Op Pack Tutorial

A step-by-step example of using Shoreline's Terraform Provider to create a simple Op Pack.

Prerequisites

Install Terraform

Terraform is available as a binary package for most operating systems. Follow these steps to install Terraform on your local machine.

  1. Visit the official downloads page

  2. Download the appropriate package for your operating system and architecture

  3. Unzip the downloaded file

    unzip terraform_1.0.2_linux_amd64.zip
    
  4. Move the terraform binary to /usr/local/bin/ for Mac/Linux systems:

    mv ~/Downloads/terraform /usr/local/bin/
    

    On Windows, move the terraform binary to a directory defined in your PATH system variable.

  5. Verify the installation

    $ terraform --version
    Terraform v1.0.2
    on linux_amd64
    

Install the Op CLI

You'll need a local Op CLI installation to authenticate with your Shoreline cluster.

Authenticating

You'll need to authenticate with the desired cluster via the Op CLI before the Shoreline Provider functions.

The auth Op command provides auth functionality within the CLI.

Start by opening the Op CLI:

oplang_cli

To authenticate with a Shoreline cluster use the auth <url> command, where <url> is the location of your Shoreline cluster API:

op>
auth https://acme.us.api.shoreline-acme.io
This command opens a browser window and authenticates with the identity provider configured with your Shoreline environment, e.g., Okta.

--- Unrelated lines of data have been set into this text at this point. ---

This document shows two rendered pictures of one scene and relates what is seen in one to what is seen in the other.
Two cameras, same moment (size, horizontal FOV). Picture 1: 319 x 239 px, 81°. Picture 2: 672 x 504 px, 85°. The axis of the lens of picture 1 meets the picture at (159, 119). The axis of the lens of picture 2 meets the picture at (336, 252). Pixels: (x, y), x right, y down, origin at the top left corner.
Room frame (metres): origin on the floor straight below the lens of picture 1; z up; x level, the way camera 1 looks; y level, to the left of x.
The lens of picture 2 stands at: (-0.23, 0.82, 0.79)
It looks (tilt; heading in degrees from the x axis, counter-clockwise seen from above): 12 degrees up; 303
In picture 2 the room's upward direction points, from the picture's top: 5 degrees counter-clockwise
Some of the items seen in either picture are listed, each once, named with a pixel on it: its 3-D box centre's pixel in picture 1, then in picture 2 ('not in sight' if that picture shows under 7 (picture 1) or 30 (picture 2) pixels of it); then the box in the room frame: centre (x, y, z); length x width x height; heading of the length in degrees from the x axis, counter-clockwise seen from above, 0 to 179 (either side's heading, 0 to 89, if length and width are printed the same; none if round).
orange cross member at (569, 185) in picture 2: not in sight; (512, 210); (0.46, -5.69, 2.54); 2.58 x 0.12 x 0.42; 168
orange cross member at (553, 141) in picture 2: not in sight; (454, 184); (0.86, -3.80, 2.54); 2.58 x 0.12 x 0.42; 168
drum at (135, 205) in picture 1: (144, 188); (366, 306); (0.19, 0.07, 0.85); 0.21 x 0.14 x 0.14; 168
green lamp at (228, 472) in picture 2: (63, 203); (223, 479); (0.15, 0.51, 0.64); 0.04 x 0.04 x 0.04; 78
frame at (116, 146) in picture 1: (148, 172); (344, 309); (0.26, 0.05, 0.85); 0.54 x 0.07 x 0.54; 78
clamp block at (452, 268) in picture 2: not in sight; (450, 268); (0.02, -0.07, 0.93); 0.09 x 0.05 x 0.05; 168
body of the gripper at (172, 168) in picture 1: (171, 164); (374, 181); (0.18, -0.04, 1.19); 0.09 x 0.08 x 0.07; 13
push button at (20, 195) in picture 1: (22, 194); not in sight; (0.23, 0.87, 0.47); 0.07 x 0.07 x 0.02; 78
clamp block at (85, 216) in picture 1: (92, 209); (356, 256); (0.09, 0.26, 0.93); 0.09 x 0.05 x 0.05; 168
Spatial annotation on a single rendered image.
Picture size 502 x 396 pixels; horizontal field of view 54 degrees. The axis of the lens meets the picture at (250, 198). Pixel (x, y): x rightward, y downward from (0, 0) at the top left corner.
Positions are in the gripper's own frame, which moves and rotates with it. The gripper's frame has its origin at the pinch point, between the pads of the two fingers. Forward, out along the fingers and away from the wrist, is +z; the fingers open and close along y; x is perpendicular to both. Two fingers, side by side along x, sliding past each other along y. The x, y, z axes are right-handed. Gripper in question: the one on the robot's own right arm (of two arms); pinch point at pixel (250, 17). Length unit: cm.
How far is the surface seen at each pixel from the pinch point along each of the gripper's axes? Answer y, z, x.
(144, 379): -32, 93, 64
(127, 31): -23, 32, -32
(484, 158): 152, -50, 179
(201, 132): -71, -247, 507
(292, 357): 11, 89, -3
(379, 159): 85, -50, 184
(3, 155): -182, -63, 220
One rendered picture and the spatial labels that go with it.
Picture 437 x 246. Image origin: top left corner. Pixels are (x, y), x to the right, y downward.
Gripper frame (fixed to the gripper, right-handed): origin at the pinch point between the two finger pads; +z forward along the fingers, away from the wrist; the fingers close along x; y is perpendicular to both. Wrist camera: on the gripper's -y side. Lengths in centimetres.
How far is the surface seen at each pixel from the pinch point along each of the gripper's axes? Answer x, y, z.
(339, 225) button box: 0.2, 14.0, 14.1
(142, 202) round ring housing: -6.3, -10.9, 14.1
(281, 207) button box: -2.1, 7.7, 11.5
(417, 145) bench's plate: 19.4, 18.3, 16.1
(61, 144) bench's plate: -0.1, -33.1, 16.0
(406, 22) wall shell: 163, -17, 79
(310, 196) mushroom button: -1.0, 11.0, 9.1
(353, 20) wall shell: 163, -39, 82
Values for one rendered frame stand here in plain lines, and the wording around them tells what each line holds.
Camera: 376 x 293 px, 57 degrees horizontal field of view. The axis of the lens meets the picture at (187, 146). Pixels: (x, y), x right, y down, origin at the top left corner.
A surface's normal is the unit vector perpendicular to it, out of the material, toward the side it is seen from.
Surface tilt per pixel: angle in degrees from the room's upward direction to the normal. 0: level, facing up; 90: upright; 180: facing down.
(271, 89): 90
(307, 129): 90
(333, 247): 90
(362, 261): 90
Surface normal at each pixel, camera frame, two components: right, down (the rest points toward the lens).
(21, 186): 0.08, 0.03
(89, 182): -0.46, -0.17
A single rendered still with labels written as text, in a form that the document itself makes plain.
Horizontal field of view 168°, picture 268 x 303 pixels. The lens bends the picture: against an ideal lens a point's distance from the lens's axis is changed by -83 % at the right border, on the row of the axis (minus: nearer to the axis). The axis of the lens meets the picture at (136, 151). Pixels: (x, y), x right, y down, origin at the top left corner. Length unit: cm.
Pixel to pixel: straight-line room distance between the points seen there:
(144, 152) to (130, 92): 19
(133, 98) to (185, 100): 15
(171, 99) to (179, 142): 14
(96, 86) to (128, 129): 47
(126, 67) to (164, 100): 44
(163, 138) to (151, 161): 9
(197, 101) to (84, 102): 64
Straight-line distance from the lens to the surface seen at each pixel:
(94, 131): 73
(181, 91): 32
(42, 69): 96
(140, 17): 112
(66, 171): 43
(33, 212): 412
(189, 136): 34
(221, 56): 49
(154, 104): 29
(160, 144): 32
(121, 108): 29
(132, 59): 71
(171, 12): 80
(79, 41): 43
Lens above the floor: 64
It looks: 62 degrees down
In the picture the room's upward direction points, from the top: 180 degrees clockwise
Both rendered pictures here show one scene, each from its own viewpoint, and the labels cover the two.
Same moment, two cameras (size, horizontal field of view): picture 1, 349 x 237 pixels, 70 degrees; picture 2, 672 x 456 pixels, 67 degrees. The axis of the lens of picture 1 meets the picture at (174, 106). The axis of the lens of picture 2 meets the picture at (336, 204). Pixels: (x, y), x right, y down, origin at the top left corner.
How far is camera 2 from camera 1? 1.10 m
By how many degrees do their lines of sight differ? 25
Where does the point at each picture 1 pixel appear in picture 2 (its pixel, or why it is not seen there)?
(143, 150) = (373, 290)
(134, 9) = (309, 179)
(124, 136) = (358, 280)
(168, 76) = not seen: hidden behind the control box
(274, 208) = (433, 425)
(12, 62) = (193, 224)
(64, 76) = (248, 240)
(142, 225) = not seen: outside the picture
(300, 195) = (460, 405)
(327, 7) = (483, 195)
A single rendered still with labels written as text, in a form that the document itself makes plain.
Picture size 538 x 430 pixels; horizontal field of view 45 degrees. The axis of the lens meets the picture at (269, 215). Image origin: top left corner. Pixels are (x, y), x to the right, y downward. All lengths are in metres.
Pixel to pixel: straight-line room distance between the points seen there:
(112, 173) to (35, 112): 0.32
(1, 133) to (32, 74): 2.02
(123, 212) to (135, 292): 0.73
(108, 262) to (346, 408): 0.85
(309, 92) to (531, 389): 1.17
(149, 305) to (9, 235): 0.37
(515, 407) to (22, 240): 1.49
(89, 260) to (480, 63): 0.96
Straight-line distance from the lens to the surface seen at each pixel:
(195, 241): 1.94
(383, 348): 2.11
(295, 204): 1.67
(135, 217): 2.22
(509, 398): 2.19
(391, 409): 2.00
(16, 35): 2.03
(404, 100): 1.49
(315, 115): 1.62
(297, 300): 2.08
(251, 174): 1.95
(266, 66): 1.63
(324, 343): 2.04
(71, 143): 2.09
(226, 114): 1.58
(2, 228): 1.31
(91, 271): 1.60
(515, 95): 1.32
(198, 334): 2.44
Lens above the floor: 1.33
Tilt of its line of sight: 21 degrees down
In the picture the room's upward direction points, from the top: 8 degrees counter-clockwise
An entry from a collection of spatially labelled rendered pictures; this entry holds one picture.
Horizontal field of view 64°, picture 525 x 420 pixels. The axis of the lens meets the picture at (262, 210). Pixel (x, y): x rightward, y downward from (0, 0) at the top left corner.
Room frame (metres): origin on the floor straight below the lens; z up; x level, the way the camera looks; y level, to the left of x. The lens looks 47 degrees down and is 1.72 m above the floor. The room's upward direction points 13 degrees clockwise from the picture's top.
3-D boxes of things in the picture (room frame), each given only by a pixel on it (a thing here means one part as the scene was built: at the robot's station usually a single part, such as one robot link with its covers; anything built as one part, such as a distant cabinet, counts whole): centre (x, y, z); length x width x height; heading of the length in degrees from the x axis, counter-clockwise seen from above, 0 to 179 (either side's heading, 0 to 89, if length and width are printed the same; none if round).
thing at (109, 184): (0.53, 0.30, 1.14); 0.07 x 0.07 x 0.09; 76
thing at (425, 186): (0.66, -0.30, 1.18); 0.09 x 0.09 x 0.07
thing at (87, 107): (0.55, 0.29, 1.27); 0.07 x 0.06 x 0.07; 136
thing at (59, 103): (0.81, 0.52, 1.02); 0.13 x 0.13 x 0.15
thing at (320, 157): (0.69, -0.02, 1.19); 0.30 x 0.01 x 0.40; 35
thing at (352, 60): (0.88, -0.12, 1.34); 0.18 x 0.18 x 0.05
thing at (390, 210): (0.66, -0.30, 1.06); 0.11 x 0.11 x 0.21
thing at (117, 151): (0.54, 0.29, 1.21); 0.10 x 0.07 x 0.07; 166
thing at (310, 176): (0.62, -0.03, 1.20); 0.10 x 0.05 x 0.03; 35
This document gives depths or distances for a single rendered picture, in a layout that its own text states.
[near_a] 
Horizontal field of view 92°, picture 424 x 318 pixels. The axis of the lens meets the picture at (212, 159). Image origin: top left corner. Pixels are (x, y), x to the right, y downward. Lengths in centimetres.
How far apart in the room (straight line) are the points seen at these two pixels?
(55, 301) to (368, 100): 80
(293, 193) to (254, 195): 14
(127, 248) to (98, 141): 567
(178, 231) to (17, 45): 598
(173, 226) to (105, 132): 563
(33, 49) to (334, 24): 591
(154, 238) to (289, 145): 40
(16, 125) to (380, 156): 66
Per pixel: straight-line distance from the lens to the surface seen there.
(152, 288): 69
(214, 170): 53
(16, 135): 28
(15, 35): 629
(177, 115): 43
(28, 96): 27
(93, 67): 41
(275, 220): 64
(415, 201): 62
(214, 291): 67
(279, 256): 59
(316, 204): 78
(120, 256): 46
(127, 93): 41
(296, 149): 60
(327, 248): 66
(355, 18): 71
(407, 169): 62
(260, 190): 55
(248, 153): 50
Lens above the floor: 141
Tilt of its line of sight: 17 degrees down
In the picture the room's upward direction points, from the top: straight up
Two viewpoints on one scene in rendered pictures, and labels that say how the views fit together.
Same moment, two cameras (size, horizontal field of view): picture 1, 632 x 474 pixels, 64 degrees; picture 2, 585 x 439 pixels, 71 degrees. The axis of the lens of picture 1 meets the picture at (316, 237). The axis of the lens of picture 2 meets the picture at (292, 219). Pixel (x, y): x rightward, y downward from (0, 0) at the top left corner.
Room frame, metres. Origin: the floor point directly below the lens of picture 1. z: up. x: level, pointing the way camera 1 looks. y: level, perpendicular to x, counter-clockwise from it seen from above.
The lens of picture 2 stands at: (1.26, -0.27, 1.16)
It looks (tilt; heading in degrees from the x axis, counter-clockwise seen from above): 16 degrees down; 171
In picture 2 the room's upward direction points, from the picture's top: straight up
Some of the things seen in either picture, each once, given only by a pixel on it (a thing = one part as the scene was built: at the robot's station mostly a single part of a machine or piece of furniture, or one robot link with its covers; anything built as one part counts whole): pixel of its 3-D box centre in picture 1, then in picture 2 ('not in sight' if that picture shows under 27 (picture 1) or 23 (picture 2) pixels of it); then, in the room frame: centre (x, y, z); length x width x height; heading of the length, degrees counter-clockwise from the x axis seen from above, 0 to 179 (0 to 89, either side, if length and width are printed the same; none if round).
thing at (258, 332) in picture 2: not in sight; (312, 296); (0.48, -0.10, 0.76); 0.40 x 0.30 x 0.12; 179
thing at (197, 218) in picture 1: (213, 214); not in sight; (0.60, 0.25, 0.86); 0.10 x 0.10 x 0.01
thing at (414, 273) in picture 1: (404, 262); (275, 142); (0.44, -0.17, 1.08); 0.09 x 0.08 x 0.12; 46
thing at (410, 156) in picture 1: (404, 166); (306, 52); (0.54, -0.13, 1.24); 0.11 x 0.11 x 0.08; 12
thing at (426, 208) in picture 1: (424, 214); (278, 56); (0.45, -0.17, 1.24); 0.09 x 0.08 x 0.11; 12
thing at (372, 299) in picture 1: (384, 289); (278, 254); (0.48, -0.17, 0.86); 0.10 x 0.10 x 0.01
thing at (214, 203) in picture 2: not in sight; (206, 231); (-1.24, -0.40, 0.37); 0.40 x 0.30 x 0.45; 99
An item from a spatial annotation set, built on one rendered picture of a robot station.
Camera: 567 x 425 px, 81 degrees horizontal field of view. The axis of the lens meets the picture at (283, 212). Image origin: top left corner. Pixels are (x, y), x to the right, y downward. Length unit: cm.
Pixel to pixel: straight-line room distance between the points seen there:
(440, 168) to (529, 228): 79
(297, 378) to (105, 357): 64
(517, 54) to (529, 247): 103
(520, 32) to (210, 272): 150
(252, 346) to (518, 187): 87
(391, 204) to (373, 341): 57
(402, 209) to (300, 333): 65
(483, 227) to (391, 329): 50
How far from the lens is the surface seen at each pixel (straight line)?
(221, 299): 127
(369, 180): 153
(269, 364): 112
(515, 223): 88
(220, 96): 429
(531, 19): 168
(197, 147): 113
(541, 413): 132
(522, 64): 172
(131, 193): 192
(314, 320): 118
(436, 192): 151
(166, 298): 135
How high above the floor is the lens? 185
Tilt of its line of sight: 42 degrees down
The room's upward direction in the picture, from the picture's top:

After you authenticate, the CLI prompt indicates which Shoreline cluster you've connected to:

op:acme-test-shoreline>

The .ops_auth.yaml file locally stores all Op auth tokens and their respective Shoreline API endpoints.

By default, it is located in /home/<username>/.ops_auth.yaml.

auth:
  - Token: <token>
    Url: https://acme.us.api.shoreline-acme.io
  - Token: <token>
    Url: https://acme2.us.api.shoreline-acme.io
token: <token>
url: https://acme.us.api.shoreline-acme.io

Alternatively, you can manually define the Shoreline cluster URL and auth token by setting SHORELINE_URL and SHORELINE_TOKEN environment variables.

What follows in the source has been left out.